PROVIDED RECORDS: Begin

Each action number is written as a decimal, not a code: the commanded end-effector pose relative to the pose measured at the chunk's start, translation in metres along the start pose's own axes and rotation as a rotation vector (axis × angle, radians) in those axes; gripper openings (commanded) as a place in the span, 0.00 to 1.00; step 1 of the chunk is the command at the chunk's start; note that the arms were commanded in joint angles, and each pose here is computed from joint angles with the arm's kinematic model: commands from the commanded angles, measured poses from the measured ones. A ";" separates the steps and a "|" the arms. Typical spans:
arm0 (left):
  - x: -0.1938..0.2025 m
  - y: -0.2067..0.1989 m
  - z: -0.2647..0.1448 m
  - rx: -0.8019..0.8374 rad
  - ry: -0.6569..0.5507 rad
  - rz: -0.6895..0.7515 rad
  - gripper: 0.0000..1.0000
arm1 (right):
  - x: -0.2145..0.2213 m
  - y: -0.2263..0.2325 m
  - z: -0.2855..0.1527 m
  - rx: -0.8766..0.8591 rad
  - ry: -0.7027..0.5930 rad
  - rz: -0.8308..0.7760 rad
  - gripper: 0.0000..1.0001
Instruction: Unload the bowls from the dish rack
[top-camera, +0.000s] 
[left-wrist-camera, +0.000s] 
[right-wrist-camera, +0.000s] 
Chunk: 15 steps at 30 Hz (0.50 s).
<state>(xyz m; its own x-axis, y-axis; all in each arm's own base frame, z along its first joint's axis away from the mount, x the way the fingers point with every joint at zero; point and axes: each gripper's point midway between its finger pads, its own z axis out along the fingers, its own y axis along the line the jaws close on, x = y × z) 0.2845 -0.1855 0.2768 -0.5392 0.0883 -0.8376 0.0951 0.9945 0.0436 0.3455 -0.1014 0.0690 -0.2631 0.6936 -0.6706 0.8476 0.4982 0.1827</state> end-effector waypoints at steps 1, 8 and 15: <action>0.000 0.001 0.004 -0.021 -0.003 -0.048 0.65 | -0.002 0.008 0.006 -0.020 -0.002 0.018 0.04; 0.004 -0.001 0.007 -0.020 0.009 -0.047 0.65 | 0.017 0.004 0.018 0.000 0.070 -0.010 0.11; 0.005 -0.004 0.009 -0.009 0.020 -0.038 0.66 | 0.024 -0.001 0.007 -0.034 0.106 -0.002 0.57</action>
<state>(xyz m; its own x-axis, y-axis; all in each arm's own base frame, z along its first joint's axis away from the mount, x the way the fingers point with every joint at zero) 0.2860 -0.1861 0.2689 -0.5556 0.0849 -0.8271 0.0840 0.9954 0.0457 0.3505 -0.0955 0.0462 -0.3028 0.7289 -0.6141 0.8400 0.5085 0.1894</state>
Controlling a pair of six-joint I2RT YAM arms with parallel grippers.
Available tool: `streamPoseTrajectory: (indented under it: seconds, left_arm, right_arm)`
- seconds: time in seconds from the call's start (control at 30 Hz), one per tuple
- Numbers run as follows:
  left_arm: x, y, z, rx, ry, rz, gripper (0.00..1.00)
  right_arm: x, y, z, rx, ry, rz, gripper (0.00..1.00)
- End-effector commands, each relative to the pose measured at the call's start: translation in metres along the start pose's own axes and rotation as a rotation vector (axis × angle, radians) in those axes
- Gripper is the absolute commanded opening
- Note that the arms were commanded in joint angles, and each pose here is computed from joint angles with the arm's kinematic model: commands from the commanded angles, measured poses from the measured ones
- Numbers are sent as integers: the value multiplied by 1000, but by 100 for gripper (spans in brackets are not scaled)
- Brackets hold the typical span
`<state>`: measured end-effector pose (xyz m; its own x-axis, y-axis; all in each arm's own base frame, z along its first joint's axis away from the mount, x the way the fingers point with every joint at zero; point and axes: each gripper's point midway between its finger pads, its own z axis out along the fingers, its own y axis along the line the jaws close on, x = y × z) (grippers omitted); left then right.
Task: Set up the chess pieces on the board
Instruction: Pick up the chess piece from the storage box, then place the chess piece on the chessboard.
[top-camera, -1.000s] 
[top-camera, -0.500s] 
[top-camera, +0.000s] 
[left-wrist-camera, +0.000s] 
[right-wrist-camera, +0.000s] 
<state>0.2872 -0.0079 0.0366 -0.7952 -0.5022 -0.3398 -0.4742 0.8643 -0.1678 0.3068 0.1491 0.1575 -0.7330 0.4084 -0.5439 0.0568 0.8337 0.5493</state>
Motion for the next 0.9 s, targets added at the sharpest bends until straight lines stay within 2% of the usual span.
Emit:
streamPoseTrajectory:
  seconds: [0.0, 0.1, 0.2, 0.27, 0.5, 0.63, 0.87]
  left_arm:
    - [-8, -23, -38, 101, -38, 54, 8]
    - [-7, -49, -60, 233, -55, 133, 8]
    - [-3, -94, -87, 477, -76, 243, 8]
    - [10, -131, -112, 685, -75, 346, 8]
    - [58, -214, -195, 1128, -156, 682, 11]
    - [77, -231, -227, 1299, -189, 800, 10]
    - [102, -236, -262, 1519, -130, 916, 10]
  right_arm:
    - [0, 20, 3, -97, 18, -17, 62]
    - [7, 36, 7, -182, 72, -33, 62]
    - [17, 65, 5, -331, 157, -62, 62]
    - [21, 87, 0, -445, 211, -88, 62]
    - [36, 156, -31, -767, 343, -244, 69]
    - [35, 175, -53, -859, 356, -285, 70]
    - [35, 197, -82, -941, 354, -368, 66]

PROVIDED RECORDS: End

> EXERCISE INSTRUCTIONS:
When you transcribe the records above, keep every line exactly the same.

> ANSWER AREA:
Each action number is written as a decimal, not a code: the commanded end-effector pose relative to the pose measured at the chunk's start, translation in metres along the start pose's own axes and rotation as a rotation vector (axis × angle, radians) in those axes; gripper openings (commanded) as a place in the span, 0.00 to 1.00; step 1 of the chunk is the command at the chunk's start; note that the arms were commanded in joint angles, and each pose here is computed from joint angles with the arm's kinematic model: commands from the commanded angles, measured poses from the measured ones. A ";" separates the steps and a "|" the arms. Typical spans:
arm0 (left):
  - x: -0.1938..0.2025 m
  - y: -0.2067..0.1989 m
  - z: -0.2647..0.1448 m
  - rx: -0.8019..0.8374 rad
  - ry: -0.6569..0.5507 rad
  - rz: -0.6895..0.7515 rad
  - gripper: 0.0000..1.0000
arm1 (right):
  - x: -0.2145..0.2213 m
  - y: -0.2263..0.2325 m
  - z: -0.2855..0.1527 m
  - rx: -0.8766..0.8591 rad
  - ry: -0.7027..0.5930 rad
  - rz: -0.8308..0.7760 rad
  - gripper: 0.0000..1.0001
Instruction: Unload the bowls from the dish rack
[top-camera, +0.000s] 
[left-wrist-camera, +0.000s] 
[right-wrist-camera, +0.000s] 
Chunk: 15 steps at 30 Hz (0.50 s).
<state>(xyz m; its own x-axis, y-axis; all in each arm's own base frame, z along its first joint's axis away from the mount, x the way the fingers point with every joint at zero; point and axes: each gripper's point midway between its finger pads, its own z axis out along the fingers, its own y axis along the line the jaws close on, x = y × z) 0.2845 -0.1855 0.2768 -0.5392 0.0883 -0.8376 0.0951 0.9945 0.0436 0.3455 -0.1014 0.0690 -0.2631 0.6936 -0.6706 0.8476 0.4982 0.1827</state> end-effector waypoints at steps 1, 8 and 15: <action>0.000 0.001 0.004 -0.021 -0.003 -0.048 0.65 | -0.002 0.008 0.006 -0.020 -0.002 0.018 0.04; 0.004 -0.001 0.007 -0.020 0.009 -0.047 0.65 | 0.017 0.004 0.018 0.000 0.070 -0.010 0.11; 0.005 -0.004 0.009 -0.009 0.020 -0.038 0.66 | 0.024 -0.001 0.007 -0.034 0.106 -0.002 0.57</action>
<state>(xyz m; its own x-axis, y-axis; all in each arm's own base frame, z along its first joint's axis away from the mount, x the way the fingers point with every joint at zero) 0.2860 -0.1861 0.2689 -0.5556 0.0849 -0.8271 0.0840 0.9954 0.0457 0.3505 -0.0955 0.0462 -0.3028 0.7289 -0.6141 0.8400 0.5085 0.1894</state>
Controlling a pair of six-joint I2RT YAM arms with parallel grippers.
Available tool: `streamPoseTrajectory: (indented under it: seconds, left_arm, right_arm)`
- seconds: time in seconds from the call's start (control at 30 Hz), one per tuple
- Numbers run as follows:
  left_arm: x, y, z, rx, ry, rz, gripper (0.00..1.00)
  right_arm: x, y, z, rx, ry, rz, gripper (0.00..1.00)
- End-effector commands, each relative to the pose measured at the call's start: translation in metres along the start pose's own axes and rotation as a rotation vector (axis × angle, radians) in those axes
- Gripper is the absolute commanded opening
- Note that the arms were commanded in joint angles, and each pose here is computed from joint angles with the arm's kinematic model: commands from the commanded angles, measured poses from the measured ones
- Numbers are sent as integers: the value multiplied by 1000, but by 100 for gripper (spans in brackets are not scaled)
- Brackets hold the typical span
`<state>`: measured end-effector pose (xyz m; its own x-axis, y-axis; all in each arm's own base frame, z along its first joint's axis away from the mount, x the way the fingers point with every joint at zero; point and axes: each gripper's point midway between its finger pads, its own z axis out along the fingers, its own y axis along the line the jaws close on, x = y × z) (grippers omitted); left then right.
Task: Set up the chess pieces on the board
Instruction: Pick up the chess piece from the storage box, then place the chess piece on the chessboard.
[top-camera, -1.000s] 
[top-camera, -0.500s] 
[top-camera, +0.000s] 
[left-wrist-camera, +0.000s] 
[right-wrist-camera, +0.000s] 
<state>0.2872 -0.0079 0.0366 -0.7952 -0.5022 -0.3398 -0.4742 0.8643 -0.1678 0.3068 0.1491 0.1575 -0.7330 0.4084 -0.5439 0.0568 0.8337 0.5493</state>
Motion for the next 0.9 s, targets added at the sharpest bends until straight lines stay within 2% of the usual span.
Emit:
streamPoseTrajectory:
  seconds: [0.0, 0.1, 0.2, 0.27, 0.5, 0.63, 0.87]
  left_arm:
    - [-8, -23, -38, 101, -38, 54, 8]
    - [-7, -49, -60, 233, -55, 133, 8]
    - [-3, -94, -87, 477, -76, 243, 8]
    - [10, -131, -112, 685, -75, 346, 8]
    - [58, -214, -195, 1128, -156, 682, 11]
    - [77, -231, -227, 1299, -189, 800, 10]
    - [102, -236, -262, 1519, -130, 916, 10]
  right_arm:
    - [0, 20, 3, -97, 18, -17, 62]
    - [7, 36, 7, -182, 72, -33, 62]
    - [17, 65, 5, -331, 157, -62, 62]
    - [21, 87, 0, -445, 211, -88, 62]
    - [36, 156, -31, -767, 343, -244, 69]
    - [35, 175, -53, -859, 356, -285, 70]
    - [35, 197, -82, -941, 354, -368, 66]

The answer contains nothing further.